> _Data supplied_
======
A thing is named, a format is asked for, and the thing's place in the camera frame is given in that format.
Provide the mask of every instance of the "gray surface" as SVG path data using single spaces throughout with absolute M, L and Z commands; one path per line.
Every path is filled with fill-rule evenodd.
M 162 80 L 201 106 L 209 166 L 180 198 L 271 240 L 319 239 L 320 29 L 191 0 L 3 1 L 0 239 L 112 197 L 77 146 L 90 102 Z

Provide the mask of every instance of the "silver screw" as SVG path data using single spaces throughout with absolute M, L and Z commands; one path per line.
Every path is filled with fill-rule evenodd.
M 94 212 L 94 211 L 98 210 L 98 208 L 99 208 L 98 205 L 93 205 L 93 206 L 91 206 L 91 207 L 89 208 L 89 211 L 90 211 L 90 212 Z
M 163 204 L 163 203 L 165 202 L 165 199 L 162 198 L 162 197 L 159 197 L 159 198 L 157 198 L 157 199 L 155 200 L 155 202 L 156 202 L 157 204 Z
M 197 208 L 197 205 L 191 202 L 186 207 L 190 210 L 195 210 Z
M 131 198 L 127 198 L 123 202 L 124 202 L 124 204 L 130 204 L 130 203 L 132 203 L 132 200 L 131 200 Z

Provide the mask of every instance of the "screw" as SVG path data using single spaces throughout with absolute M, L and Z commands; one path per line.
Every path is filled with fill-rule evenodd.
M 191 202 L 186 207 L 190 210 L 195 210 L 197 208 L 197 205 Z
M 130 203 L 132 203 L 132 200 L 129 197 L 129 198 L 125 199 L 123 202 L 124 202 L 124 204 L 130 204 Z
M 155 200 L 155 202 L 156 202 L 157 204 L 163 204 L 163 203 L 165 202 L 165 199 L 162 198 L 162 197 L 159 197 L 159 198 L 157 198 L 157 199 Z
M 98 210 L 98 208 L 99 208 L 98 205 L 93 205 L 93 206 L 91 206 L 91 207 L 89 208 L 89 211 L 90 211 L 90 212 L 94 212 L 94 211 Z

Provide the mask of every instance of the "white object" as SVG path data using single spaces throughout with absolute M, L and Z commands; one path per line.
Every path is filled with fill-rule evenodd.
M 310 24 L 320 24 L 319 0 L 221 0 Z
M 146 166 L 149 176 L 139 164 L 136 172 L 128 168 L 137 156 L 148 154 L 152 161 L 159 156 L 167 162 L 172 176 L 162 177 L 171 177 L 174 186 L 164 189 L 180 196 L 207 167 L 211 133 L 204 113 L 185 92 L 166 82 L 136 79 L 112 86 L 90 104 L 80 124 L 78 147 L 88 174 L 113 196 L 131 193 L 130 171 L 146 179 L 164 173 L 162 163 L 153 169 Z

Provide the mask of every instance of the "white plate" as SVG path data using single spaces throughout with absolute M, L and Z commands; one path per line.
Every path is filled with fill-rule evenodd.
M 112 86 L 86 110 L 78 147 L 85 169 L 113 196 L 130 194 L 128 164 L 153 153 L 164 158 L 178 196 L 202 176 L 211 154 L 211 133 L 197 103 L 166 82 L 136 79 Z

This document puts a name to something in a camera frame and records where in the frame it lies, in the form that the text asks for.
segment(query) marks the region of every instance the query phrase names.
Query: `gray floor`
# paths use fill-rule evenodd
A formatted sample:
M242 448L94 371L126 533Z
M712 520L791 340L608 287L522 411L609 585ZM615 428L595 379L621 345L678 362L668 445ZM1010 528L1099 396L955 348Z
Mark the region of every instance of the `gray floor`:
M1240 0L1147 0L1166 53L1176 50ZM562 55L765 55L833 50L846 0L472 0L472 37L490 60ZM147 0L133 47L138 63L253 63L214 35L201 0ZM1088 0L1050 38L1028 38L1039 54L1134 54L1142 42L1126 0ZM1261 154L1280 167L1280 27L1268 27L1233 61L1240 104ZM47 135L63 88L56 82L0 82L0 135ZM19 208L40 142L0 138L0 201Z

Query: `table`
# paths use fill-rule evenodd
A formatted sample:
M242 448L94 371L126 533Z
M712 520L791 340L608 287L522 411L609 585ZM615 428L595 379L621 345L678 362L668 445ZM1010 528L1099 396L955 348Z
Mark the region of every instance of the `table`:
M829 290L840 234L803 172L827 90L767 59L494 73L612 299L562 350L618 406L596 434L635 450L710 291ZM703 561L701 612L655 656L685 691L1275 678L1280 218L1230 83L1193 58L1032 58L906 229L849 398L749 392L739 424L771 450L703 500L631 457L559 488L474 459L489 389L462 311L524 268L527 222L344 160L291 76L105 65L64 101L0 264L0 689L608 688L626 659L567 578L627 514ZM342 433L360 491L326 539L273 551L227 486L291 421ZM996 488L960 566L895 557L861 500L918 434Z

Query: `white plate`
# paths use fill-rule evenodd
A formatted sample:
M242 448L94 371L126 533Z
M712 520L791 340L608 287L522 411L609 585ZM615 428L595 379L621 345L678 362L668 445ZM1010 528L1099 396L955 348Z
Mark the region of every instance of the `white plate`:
======
> _Exercise aim_
Please find all lines of the entries that hold the string "spaces" and copy them.

> _Solution to this exercise_
Provide the mask of every instance of the "gray surface" as SVG path data using single spaces throughout with absolute M, L and Z commands; one path per line.
Provide the mask of every instance of the "silver screw" as SVG path data using single spaces throughout with absolute M, L and Z commands; one path per line.
Provide the mask of every instance of the "screw" as SVG path data using single spaces throughout with absolute M, L and Z commands; one path per line.
Provide the mask of every instance of the "white object" as SVG path data using single spaces throughout with absolute M, L and Z commands; one path per line.
Provide the mask of every instance of the "white plate" as SVG path data using single spaces throughout with absolute M, L and Z commands; one path per line.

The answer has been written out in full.